Il primo punto della proposta internazionale di uscire dalla crisi attuale è che le due parti devono confermare il loro impegno nel piano franco-tedesco e entrambe le parti ritornano ai negoziati
Il secondo punto fa una richiesta esplosiva per il governo serbo.
La Serbia è d’accordo sul fatto che la richiesta dell’Associazione dei comuni serbi di Maiorca dovrebbe essere discussa solo nell’ambito del piano franco-tedesco, quindi, nell’ambito della struttura generale del piano”, la proposta internazionale in cui l’AP ha avuto accesso, dice.
Il terzo punto è un altro requisito, ma per il Kosovo.
“Kosovo accetta di alleggerire le misure in relazione alla questione delle targhe”, la proposta afferma.
In questi tre punti, sotto forma di requisiti internazionali, si sta calmando la situazione sul terreno, ripristinando la normalità e creando la possibilità di dialogo in corso a Bruxelles.
“Questo dovrebbe costituire la base per il ripristino del dialogo e il graduale ritorno dei serbi alle istituzioni 48x1>, la proposta è confermata.
Come è arrivato alla proposta?
Paradossalmente, ma il governo del Kosovo vuole l'Associazione delle maggioranza serbe all'interno dell'accordo generale, che all'interno del distretto è ora conosciuto come accordo di base, mentre la Serbia non vuole l'associazione all'interno dell'accordo.
Ma, la Serbia fa questo rifiuto proprio perché vuole attuare l’associazione al di fuori dell’accordo, e solo allora discutere la proposta, chiedendo un’altra concessione.
Il Kosovo ha accettato l'Associazione, ma all'interno dell'accordo, al fine di implicare l'uscita del Kosovo nella proposta franco-tedesca.
Questa dualità ha anche portato al blocco della situazione nel nord, dove Kurt ha deciso di sequenziare la decisione per targhe, multe, oggetti di scena.
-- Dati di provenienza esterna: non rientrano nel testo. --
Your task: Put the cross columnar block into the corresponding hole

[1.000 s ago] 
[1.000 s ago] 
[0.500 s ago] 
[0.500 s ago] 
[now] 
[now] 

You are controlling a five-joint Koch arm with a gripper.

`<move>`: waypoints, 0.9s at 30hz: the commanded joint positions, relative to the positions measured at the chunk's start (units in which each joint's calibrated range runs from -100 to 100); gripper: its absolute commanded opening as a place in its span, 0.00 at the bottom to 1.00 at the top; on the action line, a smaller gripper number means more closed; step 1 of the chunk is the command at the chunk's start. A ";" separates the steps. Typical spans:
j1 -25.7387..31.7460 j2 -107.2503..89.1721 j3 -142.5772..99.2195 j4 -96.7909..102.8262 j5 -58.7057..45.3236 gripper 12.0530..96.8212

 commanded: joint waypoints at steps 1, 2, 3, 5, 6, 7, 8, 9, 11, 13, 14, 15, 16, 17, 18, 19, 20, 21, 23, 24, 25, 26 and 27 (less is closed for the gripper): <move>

La Serbia ha usato questa decisione come l’innesco per bloccare i colloqui, guidando la lista serba per lanciare le istituzioni del Kosovo, cosa significa abbattere l’intero processo di dialogo a Bruxelles e praticamente annullare tutti gli accordi raggiunti a questa fase.
La paura di questo movimento, previsto dalla Serbia, aveva costretto la comunità internazionale a chiedere a Kurti di rinviare la decisione, anche se avrebbero pubblicamente riconosciuto che il Kosovo ha il diritto di attuare.
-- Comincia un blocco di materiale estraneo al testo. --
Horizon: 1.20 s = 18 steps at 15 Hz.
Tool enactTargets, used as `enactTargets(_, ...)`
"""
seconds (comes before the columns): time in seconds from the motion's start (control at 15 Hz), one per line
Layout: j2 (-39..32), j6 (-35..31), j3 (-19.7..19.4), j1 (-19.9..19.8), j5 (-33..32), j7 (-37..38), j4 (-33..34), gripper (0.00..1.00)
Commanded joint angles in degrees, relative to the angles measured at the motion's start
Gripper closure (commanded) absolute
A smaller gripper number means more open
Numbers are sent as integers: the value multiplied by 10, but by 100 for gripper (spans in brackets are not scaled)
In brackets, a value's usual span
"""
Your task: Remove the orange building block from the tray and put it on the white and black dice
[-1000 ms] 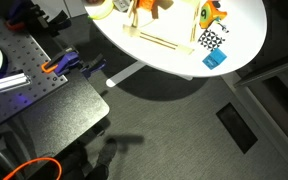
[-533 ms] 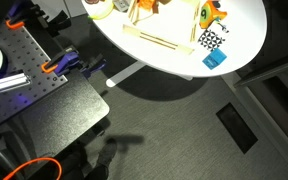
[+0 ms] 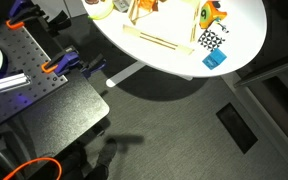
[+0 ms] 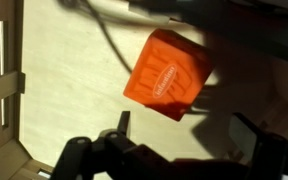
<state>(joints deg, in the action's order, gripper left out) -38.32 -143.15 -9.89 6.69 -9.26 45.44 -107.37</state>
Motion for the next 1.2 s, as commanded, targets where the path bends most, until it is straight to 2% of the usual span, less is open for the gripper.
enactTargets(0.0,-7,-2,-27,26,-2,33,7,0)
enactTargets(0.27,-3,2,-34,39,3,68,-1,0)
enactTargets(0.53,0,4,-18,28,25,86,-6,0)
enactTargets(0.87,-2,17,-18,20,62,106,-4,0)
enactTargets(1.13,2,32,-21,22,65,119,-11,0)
L'AP comprende anche che Kurti aveva accettato il rinvio a seguito di richieste internazionali diverse volte, soprattutto americani.
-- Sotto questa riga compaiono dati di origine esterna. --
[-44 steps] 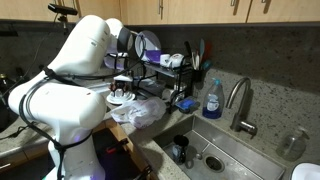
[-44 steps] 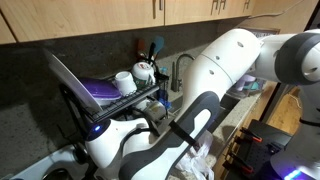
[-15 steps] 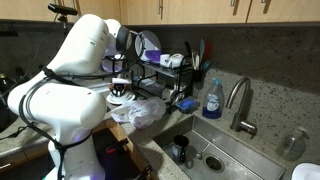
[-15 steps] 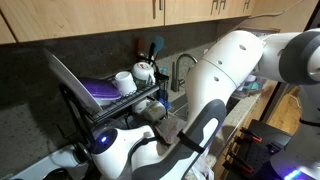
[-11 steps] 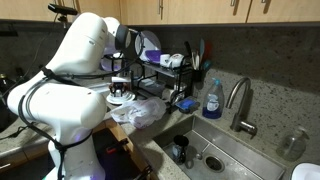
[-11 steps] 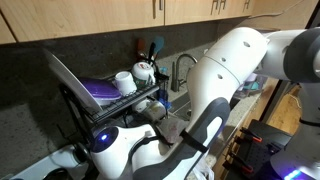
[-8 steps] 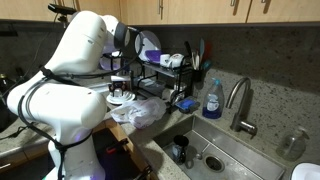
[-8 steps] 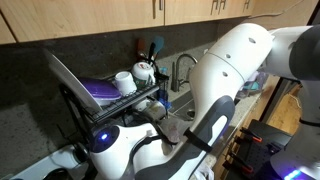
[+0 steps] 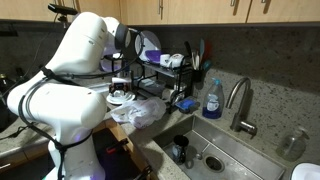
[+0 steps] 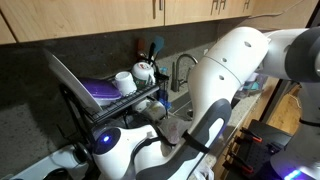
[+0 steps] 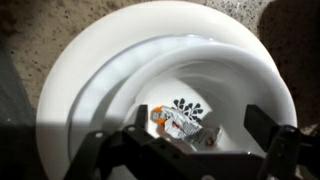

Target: Take the objects from the white bowl one at a time and put them in the plastic bag

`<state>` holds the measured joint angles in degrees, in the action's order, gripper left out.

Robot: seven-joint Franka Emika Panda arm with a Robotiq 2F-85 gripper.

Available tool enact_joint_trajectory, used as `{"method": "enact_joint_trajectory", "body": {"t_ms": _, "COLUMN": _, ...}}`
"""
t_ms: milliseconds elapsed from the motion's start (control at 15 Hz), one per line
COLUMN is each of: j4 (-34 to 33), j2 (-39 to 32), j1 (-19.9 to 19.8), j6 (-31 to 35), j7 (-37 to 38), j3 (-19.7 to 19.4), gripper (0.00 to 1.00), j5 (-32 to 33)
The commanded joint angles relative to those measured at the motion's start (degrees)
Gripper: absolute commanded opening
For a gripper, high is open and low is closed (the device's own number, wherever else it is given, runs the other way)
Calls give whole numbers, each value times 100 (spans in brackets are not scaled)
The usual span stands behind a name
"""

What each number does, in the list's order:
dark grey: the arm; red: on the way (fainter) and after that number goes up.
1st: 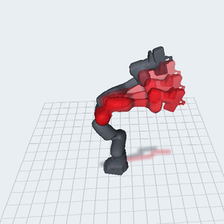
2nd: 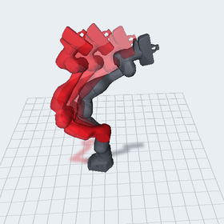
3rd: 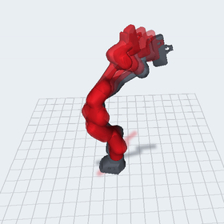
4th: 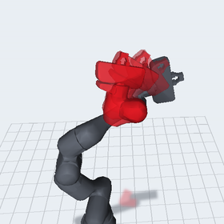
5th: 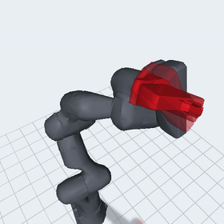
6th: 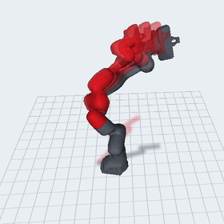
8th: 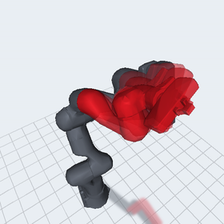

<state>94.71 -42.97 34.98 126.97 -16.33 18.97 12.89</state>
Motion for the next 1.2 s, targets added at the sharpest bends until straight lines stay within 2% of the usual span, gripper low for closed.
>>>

Aveva anche concordato che la spinta sarebbe stata fatta sotto forma di reproof verbale dalla polizia del Kosovo per gli utenti di auto illegali.
Tutto sembrava bene fino al giorno in cui Kurt annunciò la decisione di rinviare l'attuazione attraverso la sequenza.
Gli internazionali sono stati sorpresi dalla dichiarazione del primo ministro del Kosovo, perché il rinvio è avvenuto, ma non come l'accordo preliminare è stato.
All'interno della decisione di scaling c'era un punto di cui gli internazionali non erano a conoscenza.
Albanese Post comprende che la sequenza fine è stata concepita, proposta e infine fatta parte della decisione, dal vice primo ministro del Kosovo Besnik Bislim.
La proposta del suo subordinato aveva accettato Kurti, con l'idea che questo sarebbe meglio essere sostenuto in pubblico che il governo non si arrende alle forze dell'ordine, solo per classificare la decisione in tre fasi diverse.
Non regolamentato era anche la scadenza. Fino a 10 mesi sono stati richiesti, il rinvio fino al 21 aprile è stato qualcosa di più di sei mesi.
La sorpresa internazionale con la decisione del governo kosovaro e il fallimento di annunciare i cambiamenti hanno portato anche alle dure reazioni del Dipartimento di Stato americano attraverso una comunicazione mediatica, che ha detto che “Gli Stati Uniti sono preoccupati e preoccupati per la decisione del governo kosovaro
Comunicazione trasmessa da Antony Blinken, Segretario di Stato Americano e successivamente riconfermata dal portavoce della Casa Bianca Edward “Ned Prezzo.